今回は変わりゆくブラジルのコーヒー文化についてお話しします。

 

ブラジルの家庭の食卓に欠かせないのが、コーヒーがたっぷり入ったポットです。私はブラジルで調査中、路上市場で働く人のお宅で居候をさせてもらっていました。お世話になっていた家のお母さんは、朝起きるとまず、お湯を沸かしてコーヒーを用意します。甘くて濃いコーヒーでした。私は日本ではブラックコーヒーが好きなので、お母さんに一度、「私のは砂糖抜きにできるかな?」と聞いてみたことがあります。すると、「それは難しいわ」と困り顔のお母さん。淹れたコーヒーに砂糖を加えなければいいだけでは、と思ったのですが、なんとお湯を沸かす段階で砂糖をたっぷり入れるのがお母さんの作り方だったのでした。確かにそのほうが砂糖が溶けやすいですね。というわけで私も引き続き、毎朝甘いコーヒーをいただいていました。私の友人たちは、その甘いコーヒーにさらに砂糖を加えていました。

 

ブラジルのコーヒーといえば、甘くて濃いもの。小さなカップに入ったコーヒーをくいっと飲み干すと、カップの底にどろりと砂糖が溶け残っていることもあるほどです。家にお客様が来れば、まずは台所に常備しているポットのコーヒーを勧め、それを飲みながらゆったりと会話を楽しみます。私が調査をしていた路上市場(青空市場)で働く露天商たちも、家からコーヒー入りポットを持ってきて分け合い、仲間と時間を共にしていました。また、市場ではコーヒーや軽食を販売する行商人もたくさんいましたので、彼らからコーヒーを買い、憩いのひと時を過ごしていました。

【2004年撮影。コーヒー&軽食販売の行商人と会話を楽しむ露天商たち。ちなみに彼らが立っているのは車道です。

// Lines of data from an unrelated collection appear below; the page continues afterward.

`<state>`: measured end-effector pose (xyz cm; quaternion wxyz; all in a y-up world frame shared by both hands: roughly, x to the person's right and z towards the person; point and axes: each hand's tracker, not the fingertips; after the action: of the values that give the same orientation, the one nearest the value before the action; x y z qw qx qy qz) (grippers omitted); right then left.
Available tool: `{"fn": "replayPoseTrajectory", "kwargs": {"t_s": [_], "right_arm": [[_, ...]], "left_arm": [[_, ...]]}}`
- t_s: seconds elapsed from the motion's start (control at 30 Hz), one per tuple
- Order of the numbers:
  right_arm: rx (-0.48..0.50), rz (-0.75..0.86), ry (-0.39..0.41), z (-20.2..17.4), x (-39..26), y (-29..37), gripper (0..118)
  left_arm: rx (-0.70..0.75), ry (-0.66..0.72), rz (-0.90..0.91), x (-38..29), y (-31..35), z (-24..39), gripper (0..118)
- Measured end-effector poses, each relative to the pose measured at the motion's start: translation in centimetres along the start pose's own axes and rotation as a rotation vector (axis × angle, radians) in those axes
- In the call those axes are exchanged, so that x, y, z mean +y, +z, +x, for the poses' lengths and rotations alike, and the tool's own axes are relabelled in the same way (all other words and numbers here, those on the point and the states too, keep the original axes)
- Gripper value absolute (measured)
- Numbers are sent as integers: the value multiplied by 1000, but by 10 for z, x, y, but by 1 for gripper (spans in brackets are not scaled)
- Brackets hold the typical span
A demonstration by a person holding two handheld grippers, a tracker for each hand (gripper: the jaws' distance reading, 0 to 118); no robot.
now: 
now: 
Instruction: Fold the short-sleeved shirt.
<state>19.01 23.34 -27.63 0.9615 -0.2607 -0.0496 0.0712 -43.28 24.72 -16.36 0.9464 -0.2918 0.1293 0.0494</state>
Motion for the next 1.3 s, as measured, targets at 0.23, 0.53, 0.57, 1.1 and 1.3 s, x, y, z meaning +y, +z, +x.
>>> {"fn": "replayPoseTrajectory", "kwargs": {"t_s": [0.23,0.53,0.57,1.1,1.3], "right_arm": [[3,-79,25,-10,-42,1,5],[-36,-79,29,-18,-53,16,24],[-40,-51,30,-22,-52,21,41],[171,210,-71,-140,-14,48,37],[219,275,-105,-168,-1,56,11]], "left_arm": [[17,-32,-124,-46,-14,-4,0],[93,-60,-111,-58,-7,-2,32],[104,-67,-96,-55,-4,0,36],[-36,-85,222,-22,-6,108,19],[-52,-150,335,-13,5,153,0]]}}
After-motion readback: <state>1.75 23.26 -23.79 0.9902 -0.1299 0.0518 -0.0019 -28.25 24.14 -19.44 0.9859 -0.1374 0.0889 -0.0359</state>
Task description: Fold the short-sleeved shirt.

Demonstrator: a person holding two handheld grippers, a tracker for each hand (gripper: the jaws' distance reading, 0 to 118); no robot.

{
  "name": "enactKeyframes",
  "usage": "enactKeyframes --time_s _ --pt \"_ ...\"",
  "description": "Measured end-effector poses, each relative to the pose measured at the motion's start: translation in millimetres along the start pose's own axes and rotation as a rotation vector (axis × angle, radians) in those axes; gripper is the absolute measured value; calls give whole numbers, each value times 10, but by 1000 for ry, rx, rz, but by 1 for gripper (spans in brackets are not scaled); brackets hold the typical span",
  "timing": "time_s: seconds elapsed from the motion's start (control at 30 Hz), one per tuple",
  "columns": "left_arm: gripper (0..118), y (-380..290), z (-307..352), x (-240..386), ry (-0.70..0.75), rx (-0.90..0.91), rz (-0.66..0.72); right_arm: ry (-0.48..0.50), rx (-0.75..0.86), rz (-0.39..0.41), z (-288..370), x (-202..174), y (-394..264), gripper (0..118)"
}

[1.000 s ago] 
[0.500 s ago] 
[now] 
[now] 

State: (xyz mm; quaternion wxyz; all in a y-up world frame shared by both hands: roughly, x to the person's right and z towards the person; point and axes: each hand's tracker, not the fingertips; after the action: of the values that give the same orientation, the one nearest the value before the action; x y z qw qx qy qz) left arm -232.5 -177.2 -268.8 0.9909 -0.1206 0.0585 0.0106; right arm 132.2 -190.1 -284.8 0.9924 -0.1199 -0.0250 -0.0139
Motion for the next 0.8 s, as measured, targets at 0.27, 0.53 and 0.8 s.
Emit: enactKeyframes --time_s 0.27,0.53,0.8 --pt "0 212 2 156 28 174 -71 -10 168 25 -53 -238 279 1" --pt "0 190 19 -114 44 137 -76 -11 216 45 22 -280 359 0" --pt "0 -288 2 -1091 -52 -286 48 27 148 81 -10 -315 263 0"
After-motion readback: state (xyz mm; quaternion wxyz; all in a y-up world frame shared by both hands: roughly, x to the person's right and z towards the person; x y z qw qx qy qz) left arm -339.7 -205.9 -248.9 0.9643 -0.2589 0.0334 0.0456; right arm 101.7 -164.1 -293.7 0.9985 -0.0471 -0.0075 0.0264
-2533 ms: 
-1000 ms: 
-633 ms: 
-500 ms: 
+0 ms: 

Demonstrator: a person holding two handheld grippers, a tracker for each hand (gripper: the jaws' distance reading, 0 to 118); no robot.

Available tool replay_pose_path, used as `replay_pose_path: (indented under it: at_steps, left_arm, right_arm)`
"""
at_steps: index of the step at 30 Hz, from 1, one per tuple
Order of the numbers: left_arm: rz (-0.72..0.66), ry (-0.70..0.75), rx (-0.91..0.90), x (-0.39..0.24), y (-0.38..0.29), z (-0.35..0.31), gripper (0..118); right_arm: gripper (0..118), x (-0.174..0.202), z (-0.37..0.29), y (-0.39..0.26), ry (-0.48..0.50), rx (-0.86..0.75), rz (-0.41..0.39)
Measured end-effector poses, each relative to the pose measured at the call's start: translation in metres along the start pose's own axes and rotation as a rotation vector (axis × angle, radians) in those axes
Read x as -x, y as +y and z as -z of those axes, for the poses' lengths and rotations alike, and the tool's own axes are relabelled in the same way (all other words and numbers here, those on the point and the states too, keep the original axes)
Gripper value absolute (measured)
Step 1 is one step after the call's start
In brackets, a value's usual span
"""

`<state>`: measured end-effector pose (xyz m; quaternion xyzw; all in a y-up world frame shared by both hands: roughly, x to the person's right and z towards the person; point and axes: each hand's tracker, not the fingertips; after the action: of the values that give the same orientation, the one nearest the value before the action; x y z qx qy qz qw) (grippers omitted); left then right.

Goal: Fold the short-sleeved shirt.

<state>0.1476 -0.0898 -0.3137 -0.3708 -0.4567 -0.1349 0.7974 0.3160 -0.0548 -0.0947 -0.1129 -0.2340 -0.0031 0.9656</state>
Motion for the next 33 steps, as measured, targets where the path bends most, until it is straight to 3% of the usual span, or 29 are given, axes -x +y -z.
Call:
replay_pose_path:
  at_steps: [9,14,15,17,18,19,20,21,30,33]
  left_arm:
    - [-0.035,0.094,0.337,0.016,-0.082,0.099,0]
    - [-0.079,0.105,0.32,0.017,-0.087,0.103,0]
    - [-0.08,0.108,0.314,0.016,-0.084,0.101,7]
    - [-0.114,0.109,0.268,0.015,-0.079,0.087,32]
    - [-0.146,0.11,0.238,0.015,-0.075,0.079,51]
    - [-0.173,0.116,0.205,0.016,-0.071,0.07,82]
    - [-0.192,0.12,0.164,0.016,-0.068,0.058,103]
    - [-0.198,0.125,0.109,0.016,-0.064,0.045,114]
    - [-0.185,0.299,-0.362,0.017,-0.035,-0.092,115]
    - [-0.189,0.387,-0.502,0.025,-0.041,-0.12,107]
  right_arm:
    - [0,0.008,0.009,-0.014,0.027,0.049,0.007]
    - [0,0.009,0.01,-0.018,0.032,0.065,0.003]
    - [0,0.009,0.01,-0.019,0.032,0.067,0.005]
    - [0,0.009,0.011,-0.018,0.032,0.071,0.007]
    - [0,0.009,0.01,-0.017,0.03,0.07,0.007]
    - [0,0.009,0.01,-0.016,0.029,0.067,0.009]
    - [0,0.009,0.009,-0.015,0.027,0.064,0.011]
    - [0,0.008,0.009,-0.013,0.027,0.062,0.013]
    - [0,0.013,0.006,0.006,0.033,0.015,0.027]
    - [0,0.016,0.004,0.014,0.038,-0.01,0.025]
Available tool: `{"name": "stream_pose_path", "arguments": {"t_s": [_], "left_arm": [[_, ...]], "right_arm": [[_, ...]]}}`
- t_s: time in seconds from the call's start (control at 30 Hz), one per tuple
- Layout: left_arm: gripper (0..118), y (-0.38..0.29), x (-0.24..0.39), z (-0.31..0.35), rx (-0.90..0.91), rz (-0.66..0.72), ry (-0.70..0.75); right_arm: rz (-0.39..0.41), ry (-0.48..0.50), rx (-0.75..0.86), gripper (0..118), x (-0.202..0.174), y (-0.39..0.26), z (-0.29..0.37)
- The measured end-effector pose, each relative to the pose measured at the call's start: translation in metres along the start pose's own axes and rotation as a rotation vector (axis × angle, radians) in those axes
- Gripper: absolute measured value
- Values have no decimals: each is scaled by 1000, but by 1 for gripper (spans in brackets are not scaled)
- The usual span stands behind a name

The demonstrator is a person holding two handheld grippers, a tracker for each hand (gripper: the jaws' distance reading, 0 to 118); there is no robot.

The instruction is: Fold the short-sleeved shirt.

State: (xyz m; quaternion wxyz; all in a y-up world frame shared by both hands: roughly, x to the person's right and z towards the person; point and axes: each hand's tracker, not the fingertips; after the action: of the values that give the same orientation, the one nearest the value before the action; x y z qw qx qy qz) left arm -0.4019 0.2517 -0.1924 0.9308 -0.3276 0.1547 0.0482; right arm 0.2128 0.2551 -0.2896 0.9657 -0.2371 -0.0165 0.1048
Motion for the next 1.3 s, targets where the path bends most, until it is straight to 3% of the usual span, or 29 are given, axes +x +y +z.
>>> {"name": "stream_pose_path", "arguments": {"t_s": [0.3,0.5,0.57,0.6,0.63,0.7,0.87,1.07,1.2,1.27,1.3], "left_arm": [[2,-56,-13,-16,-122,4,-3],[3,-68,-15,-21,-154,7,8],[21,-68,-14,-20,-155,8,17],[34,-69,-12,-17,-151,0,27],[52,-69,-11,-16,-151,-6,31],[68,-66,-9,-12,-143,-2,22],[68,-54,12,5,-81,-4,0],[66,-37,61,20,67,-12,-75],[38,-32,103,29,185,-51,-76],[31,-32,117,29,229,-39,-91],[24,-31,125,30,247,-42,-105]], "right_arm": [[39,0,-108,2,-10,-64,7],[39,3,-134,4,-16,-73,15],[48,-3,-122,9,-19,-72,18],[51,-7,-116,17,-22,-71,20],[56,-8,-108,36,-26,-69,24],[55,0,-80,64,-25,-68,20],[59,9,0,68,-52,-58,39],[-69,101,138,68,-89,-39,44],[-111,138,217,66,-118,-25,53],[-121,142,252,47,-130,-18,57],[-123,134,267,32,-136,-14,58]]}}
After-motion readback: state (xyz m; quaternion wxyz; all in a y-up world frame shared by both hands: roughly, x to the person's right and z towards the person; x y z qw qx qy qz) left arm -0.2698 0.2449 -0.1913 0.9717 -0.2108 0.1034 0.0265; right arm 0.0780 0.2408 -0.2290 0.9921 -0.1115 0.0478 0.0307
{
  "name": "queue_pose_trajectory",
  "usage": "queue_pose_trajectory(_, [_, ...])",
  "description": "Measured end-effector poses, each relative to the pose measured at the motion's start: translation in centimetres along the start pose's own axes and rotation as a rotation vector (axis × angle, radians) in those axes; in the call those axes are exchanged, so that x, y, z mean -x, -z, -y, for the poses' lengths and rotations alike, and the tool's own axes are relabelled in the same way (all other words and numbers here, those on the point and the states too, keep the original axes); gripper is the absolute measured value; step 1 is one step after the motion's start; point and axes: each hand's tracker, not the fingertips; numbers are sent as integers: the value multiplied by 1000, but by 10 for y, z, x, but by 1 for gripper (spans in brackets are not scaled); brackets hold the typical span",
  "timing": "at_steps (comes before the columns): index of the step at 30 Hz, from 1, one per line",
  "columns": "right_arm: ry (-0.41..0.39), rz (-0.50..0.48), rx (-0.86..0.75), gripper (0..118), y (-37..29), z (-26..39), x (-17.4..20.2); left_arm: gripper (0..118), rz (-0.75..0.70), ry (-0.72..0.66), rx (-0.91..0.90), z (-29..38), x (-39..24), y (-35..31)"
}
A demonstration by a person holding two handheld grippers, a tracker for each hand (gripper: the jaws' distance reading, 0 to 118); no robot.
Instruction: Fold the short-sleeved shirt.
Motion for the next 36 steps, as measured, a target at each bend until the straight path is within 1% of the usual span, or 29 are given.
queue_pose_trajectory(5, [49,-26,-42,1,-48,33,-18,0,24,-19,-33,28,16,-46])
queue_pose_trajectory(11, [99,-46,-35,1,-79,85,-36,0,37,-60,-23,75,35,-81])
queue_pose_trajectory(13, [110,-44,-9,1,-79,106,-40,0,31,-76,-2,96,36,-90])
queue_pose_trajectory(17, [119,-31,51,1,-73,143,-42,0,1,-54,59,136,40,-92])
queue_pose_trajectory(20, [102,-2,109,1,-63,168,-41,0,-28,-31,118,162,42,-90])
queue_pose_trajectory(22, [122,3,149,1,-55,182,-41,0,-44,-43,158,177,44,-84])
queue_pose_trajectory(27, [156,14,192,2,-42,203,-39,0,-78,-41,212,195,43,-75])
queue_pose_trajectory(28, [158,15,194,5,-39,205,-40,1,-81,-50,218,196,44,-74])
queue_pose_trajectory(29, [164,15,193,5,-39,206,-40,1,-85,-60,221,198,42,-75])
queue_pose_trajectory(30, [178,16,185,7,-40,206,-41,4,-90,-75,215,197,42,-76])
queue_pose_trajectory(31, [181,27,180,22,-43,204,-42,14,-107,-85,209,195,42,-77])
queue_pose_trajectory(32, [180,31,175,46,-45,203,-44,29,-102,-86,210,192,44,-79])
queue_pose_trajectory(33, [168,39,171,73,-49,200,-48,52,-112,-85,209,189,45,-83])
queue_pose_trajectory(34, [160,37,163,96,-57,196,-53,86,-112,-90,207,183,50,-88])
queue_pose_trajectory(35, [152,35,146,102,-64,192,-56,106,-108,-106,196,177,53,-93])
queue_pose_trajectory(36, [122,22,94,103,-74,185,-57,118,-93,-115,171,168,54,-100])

】

 

「甘くないコーヒーなんて」とブラジル人がよく言っていました。もう一つ、ブラジルで一般的ではなかったのがアイスコーヒーです。つまり、「コーヒーは、熱く、甘く、濃くあるべし」というのがブラジル人的コーヒーの流儀だったのです。

 

「熱い、甘い、濃い」という条件は、この15年ほどで変化しつつあります。2006年にスターバックスとNespressoがブラジルに進出しました。当初はそれほど店舗数は増えなかったようですが、健康志向の広がりも後押ししたのか、主に都市部で店舗が増えていきました。それにともない、「熱い、甘い、濃い」とは異なるコーヒーの飲み方も広がります。ブラックコーヒーやアイスコーヒーが徐々に一般的になっていったのです。都市部では早い段階から広がっていきましたが、地方ではもう少し後のようです。私が調査をしている地域の人は、「私や友人がアイスコーヒーを飲むようになったのは5年前くらいから」と言っていました。「私の両親は冷たいのは飲まないけどね」とも言っていたので、若い人たちを中心に新しいコーヒーの楽しみ方が広がっているようです。

【サンパウロのおしゃれなカフェにて】

 

食文化は国によっても異なりますし、一つの国の中でも違いがあります。消費される食材が変わっていったりしますし、その飲食の仕方や場面なども少しずつ変化していきます。食文化の変化に注目すると、その国や文化の新しい一面が見えてきます。皆さんもぜひ、調べてみて下さいね。